What this error means

OpenAI RAG LangChain tool calling is not working/compatible with withStructuredOutput() — tool calls fail silently when structured output format is enabled is a OpenAI API / LangChain failure pattern reported for developers trying to make langchain tool calling work together with openai's structured output feature; resolve incompatibility between tool definitions and response_format=json_object. Based on the imported evidence, treat this as a tool-specific troubleshooting page rather than a generic API error.

Why this happens

Stack Overflow question (id 79923286) asked Apr 10 2026: developer integrating chroma-core OpenAI embedding functions with LangChain structured output finds tool calling broken. Blocks production agentic pipelines. Category maps to AI Coding Tools (LangChain).

Common causes

  • Stack Overflow question (id 79923286) asked Apr 10 2026: developer integrating chroma-core OpenAI embedding functions with LangChain structured output finds tool calling broken. Blocks production agentic pipelines.

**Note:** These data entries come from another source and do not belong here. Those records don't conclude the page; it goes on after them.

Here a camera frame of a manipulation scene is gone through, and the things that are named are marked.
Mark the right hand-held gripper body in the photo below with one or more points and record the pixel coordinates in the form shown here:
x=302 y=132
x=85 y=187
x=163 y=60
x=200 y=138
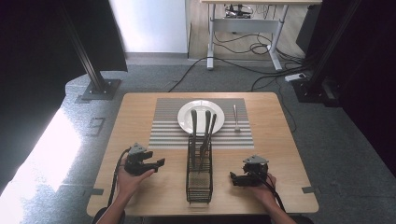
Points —
x=256 y=169

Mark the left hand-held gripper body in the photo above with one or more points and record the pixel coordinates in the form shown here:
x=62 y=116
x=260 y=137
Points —
x=137 y=161

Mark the person's left hand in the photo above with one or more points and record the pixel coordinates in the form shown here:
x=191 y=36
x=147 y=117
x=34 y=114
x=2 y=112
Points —
x=130 y=182

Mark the person's right hand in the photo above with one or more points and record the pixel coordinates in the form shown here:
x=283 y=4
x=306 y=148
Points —
x=264 y=191

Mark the grey striped placemat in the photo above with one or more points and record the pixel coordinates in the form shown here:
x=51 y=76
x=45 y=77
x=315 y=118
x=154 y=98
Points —
x=165 y=124

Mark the grey tape strip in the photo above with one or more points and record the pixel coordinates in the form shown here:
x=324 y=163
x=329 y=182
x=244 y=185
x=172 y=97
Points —
x=93 y=191
x=308 y=189

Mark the white round plate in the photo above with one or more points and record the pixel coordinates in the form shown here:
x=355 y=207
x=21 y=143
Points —
x=186 y=116

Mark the grey floor socket plate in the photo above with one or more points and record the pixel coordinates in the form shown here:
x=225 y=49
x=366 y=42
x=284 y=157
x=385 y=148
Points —
x=96 y=126

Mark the silver fork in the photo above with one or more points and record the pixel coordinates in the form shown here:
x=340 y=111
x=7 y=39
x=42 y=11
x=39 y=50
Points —
x=236 y=118

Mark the black metal stand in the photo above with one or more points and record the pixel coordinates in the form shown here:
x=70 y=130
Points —
x=320 y=68
x=93 y=74

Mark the white power strip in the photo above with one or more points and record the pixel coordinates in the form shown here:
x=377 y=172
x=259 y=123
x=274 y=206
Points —
x=295 y=76

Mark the dark curtain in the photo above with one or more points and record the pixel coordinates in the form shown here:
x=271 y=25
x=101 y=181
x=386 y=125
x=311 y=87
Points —
x=37 y=62
x=370 y=77

Category maps to AI Coding Tools (LangChain).

Quick fixes

  1. Confirm the exact error signature matches OpenAI RAG LangChain tool calling is not working/compatible with withStructuredOutput() — tool calls fail silently when structured output format is enabled.
  2. Check the OpenAI API / LangChain account, local tool state, and provider configuration involved in the failing workflow.
  3. Compare the failing environment with a known working setup, then change one configuration value at a time.

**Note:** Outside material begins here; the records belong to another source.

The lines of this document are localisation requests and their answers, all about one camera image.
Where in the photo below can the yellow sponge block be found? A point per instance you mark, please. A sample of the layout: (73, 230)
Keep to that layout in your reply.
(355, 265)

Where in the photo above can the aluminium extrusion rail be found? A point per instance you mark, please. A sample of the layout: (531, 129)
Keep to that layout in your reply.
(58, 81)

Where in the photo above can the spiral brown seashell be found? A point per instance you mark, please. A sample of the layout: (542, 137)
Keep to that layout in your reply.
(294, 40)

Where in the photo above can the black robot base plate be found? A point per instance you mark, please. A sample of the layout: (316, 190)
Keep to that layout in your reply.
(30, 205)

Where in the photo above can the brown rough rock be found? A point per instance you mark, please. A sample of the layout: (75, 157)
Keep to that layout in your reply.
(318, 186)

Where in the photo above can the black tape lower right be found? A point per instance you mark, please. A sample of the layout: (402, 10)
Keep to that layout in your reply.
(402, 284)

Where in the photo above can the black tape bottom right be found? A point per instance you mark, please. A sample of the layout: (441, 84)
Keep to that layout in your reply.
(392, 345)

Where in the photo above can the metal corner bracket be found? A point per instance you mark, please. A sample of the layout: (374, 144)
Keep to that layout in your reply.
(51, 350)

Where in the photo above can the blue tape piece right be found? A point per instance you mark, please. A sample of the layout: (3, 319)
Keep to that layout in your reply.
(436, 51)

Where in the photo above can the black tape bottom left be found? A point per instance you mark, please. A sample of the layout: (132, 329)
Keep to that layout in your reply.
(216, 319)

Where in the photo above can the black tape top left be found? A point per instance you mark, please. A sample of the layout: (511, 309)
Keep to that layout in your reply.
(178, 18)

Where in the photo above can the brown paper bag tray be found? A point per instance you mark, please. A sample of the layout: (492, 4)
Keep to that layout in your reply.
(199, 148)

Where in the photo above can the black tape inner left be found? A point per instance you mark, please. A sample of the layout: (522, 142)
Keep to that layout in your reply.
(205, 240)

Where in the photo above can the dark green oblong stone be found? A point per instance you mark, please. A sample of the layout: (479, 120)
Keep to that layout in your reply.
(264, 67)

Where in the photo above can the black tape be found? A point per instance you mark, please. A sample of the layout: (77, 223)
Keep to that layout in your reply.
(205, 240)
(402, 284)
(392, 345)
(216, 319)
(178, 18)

Platform/tool-specific checks

  • Verify the command, editor, extension, or API client that produced the error.
  • Compare local settings with CI, deployment, or editor-level settings when the error appears in only one environment.
  • Avoid deleting credentials, local model data, or project settings until the failing scope is clear.

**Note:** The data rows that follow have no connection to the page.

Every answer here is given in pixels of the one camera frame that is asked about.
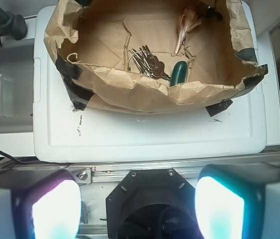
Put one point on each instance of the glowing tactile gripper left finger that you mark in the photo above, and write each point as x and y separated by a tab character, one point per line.
39	204

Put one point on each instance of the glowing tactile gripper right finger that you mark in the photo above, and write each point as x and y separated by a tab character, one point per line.
239	201

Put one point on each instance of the white plastic bin lid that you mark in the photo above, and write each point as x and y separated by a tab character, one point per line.
61	134

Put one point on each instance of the grey toy sink basin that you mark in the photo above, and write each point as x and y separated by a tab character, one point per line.
16	87

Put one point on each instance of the bunch of metal keys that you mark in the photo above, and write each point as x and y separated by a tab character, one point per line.
147	63

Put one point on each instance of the dark grey sink faucet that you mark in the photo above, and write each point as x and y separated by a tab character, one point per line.
12	25

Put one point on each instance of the aluminium extrusion rail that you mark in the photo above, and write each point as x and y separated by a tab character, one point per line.
188	168

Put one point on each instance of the black octagonal mount base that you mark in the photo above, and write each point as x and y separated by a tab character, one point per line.
152	204

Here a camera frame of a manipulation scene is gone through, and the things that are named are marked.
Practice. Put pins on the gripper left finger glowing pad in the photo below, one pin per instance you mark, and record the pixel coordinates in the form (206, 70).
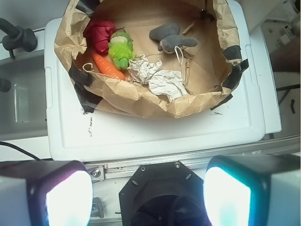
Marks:
(45, 193)

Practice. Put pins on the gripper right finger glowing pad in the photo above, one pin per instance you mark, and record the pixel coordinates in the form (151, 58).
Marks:
(253, 190)

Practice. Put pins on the aluminium rail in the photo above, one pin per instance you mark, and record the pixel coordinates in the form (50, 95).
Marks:
(194, 160)

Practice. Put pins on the green plush toy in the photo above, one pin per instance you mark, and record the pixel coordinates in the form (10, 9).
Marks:
(121, 50)

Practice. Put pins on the orange plush carrot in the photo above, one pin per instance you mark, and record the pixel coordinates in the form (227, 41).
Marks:
(107, 68)

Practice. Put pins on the crumpled white paper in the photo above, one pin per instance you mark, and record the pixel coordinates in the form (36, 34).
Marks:
(159, 81)

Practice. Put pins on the red plush toy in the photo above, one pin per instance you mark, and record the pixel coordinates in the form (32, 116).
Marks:
(99, 33)

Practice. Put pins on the white plastic lid tray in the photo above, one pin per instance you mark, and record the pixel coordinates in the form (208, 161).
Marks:
(250, 114)

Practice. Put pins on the black octagonal mount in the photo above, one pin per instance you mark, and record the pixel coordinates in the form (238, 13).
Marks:
(163, 194)

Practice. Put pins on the brown paper bag bin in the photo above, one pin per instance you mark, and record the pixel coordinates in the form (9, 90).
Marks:
(211, 70)

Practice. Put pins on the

Step-by-step troubleshooting

  1. Capture the exact error message and the command, editor action, or request that triggered it.
  2. Check whether the failure is account/auth, quota/rate, model/provider, local runtime, or deployment configuration.
  3. Review the source evidence below and compare it with your environment.
  4. Apply one change at a time and rerun the smallest failing action.
  5. Keep the working fix documented for the team or deployment environment.

How to prevent it

  • Keep provider/tool configuration documented.
  • Record non-secret diagnostics such as tool version, provider name, model name, and command path.
  • Add a lightweight check before CI or production workflows depend on the tool.